Joanne Bowles, mit strahlendem Lächeln und in einem tief ausgeschnittenen Modellkleid aus weißem Chiffon, bot das perfekte Bild der selbstzufriedenen Jägerin. Sie klebte so hartnäckig an ihrem Opfer, als wären die beiden an der Hüfte zusammengewachsen.
Henry betrachtete das Paar zufrieden. “Wollen wir uns ein wenig unter die Gäste mischen, Mäuschen?
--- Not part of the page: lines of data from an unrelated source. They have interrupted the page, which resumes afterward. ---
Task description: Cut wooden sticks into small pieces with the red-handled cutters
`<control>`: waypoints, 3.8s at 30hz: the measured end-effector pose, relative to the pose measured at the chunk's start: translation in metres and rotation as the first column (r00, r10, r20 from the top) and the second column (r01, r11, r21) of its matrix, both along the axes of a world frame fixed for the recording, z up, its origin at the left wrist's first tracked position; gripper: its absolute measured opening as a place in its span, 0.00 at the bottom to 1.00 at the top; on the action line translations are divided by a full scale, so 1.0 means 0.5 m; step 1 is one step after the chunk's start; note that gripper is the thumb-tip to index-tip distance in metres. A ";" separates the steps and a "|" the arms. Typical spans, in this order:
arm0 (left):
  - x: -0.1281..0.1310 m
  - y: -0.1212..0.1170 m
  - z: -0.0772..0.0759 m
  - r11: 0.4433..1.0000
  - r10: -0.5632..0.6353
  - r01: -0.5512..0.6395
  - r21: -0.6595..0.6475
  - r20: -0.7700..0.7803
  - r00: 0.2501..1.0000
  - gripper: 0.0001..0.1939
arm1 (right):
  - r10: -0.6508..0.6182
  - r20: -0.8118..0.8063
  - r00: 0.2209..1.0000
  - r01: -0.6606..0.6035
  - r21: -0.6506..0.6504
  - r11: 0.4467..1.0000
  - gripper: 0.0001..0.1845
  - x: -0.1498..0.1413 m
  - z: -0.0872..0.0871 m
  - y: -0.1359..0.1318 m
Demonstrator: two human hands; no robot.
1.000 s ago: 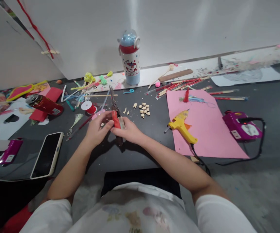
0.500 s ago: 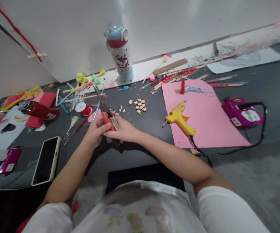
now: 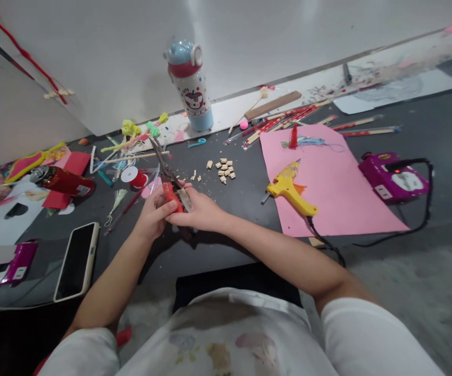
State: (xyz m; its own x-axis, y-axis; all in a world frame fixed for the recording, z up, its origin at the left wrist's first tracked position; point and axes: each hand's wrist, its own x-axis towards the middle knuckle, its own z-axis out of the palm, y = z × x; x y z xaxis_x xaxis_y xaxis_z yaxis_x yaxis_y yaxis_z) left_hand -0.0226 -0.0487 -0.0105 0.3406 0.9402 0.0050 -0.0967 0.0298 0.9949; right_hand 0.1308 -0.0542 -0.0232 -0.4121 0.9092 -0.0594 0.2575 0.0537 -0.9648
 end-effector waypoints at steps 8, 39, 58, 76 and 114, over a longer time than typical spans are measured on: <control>0.006 -0.009 0.004 0.999 0.020 -0.020 0.038 0.012 1.000 0.24 | -0.020 -0.011 1.000 0.021 0.067 0.998 0.30 -0.001 -0.016 -0.002; -0.025 0.009 0.021 0.790 0.517 -0.375 0.485 -0.198 0.833 0.17 | -0.029 0.012 0.999 0.028 0.068 0.997 0.28 0.009 0.011 0.000; -0.118 0.041 0.032 0.401 0.810 -0.075 0.913 -0.315 0.494 0.09 | 0.108 0.219 0.970 -0.144 0.160 0.977 0.28 0.027 0.041 -0.005; -0.133 0.042 0.054 0.561 0.640 0.107 0.821 -0.513 0.572 0.10 | 0.148 0.247 0.958 -0.193 0.170 0.966 0.36 0.030 0.039 -0.004; -0.001 0.013 -0.009 0.999 0.004 -0.005 0.044 0.015 1.000 0.24 | -0.035 -0.149 0.988 0.040 0.035 0.999 0.29 -0.009 -0.045 0.013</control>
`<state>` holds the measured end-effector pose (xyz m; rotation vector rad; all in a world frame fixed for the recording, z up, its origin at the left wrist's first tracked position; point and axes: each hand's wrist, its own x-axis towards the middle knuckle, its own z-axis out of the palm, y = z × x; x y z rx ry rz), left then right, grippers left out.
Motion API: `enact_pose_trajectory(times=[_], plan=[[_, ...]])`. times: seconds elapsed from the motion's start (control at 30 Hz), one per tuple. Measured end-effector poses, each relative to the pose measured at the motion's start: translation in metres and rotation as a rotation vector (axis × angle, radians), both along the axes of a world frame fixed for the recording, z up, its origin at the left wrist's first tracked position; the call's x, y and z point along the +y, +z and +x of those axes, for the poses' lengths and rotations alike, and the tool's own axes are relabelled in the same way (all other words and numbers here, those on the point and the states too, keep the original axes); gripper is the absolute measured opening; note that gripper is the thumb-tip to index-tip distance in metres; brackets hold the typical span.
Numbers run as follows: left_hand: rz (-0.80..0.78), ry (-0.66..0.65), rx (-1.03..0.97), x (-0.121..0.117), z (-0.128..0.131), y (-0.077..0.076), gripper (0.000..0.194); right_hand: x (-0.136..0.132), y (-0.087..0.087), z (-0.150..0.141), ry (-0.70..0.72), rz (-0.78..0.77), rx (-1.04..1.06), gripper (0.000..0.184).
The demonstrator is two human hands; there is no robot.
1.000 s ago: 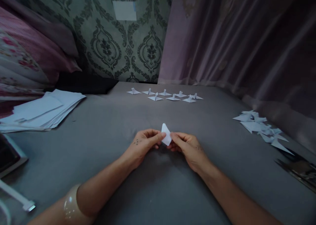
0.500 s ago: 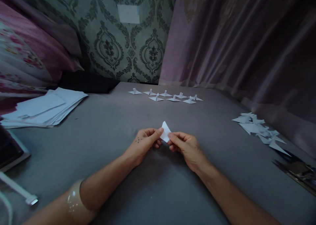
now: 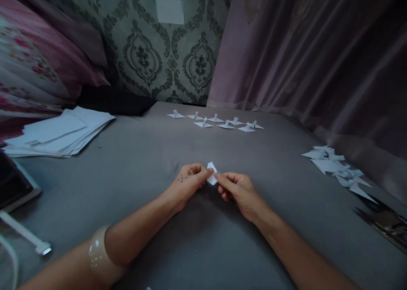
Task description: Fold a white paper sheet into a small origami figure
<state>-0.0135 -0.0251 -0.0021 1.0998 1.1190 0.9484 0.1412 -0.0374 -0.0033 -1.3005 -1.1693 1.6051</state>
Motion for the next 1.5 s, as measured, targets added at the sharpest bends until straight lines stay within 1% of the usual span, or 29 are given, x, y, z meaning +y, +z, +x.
enact_pose_trajectory(times=[0.13, 0.23, 0.37, 0.47, 0.53, 0.6, 0.63, 0.7, 0.77, 0.87, 0.9, 0.97, 1.03, 1.1, 1.17, 1.2, 1.27, 1.3, 1.37, 1.43, 1.5], plan=[[0.027, -0.030, -0.024, 0.000, -0.001, 0.000, 0.044, 0.001, 0.002, -0.001, -0.016, -0.033, 0.060, 0.041], [0.024, -0.081, -0.036, -0.001, -0.001, 0.000, 0.048, 0.002, 0.003, -0.002, -0.042, -0.030, 0.092, 0.042], [0.024, -0.123, -0.034, -0.002, 0.000, 0.002, 0.038, 0.003, 0.001, -0.001, -0.049, 0.011, 0.060, 0.041], [0.067, -0.129, -0.032, -0.004, 0.001, 0.003, 0.032, 0.002, 0.000, 0.000, -0.033, 0.084, 0.002, 0.041], [0.104, -0.143, -0.037, -0.005, 0.000, 0.004, 0.031, 0.002, 0.002, 0.002, -0.029, 0.186, -0.056, 0.040], [0.150, -0.156, -0.039, -0.004, -0.001, 0.006, 0.030, 0.001, 0.005, 0.004, -0.039, 0.278, -0.097, 0.035], [0.181, -0.165, -0.033, -0.004, -0.002, 0.006, 0.030, 0.002, 0.006, 0.005, -0.044, 0.301, -0.095, 0.032], [0.270, -0.196, 0.007, -0.002, -0.005, 0.008, 0.029, 0.003, 0.009, 0.008, -0.040, 0.298, -0.047, 0.031], [0.385, -0.237, 0.089, 0.000, -0.008, 0.008, 0.028, 0.003, 0.011, 0.010, -0.005, 0.278, 0.017, 0.033], [0.525, -0.277, 0.214, 0.001, -0.011, 0.007, 0.027, 0.004, 0.012, 0.012, 0.054, 0.325, 0.028, 0.024], [0.539, -0.273, 0.233, 0.001, -0.011, 0.006, 0.027, 0.004, 0.012, 0.012, 0.055, 0.353, 0.007, 0.020], [0.497, -0.233, 0.196, 0.001, -0.009, 0.005, 0.023, 0.004, 0.012, 0.011, 0.025, 0.414, -0.053, 0.015], [0.395, -0.174, 0.042, 0.000, -0.005, 0.003, 0.018, 0.004, 0.011, 0.009, -0.030, 0.472, -0.106, 0.014], [0.289, -0.115, -0.143, -0.001, 0.000, 0.001, 0.022, 0.003, 0.009, 0.006, -0.080, 0.509, -0.150, 0.015], [0.229, -0.061, -0.236, -0.003, 0.003, 0.000, 0.022, 0.002, 0.006, 0.002, -0.128, 0.520, -0.163, 0.014], [0.224, -0.038, -0.239, -0.004, 0.004, 0.001, 0.019, 0.001, 0.005, 0.001, -0.155, 0.521, -0.159, 0.014], [0.274, 0.008, -0.200, -0.005, 0.004, 0.001, 0.013, 0.001, 0.002, -0.001, -0.232, 0.553, -0.164, 0.021], [0.319, 0.032, -0.164, -0.005, 0.003, 0.002, 0.010, 0.001, 0.001, 0.000, -0.277, 0.597, -0.190, 0.027], [0.416, 0.077, -0.072, -0.005, 0.002, 0.003, 0.008, 0.001, 0.002, 0.002, -0.354, 0.747, -0.294, 0.036], [0.501, 0.105, 0.036, -0.005, -0.001, 0.003, 0.008, 0.000, 0.006, 0.006, -0.368, 0.936, -0.420, 0.039], [0.577, 0.111, 0.136, -0.005, -0.003, 0.002, 0.012, -0.002, 0.011, 0.010, -0.318, 1.089, -0.515, 0.037]])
Ich sehe da drüben ein, zwei Kunden, mit denen ich mich ein wenig unterhalten möchte.”
“Geh nur”, sagte Olivia und nahm ein Glas Champagnercocktail von einem der Kellner entgegen. “Ich schaue mir gern für eine Weile einfach nur die Leute an.”
“Macht es dir wirklich nichts aus, allein zu sein?”
“Aber natürlich nicht, Henry!”, sagte sie schärfer, als er verdiente. Aber es fiel ihr schwer, gelassen zu bleiben. Joanne verschlang Grant förmlich mit ihren Blicken. Und das vor der halben Stadt!
Genervt wandte sie sich ab, schob sich eins von den kunstvoll kreierten Canapés in den Mund, schlenderte hinaus auf die Terrasse und schaute hinunter in den Garten. Direkt vor ihr spien steinerne Nymphen ihre Wasserkaskaden in ein großes, muschelförmiges Wasserbecken. Ein sehr viel weniger beunruhigendes Bild als die Szene hinter ihr.
Das Plätschern des Wassers ließ sie Grants Schritte überhören. Sie schrak zusammen, als er plötzlich an ihrem Ohr flüsterte: “Da du anscheinend nicht vorhattest, zu mir zu kommen, bin ich zu dir gekommen, um dir Hallo zu sagen.”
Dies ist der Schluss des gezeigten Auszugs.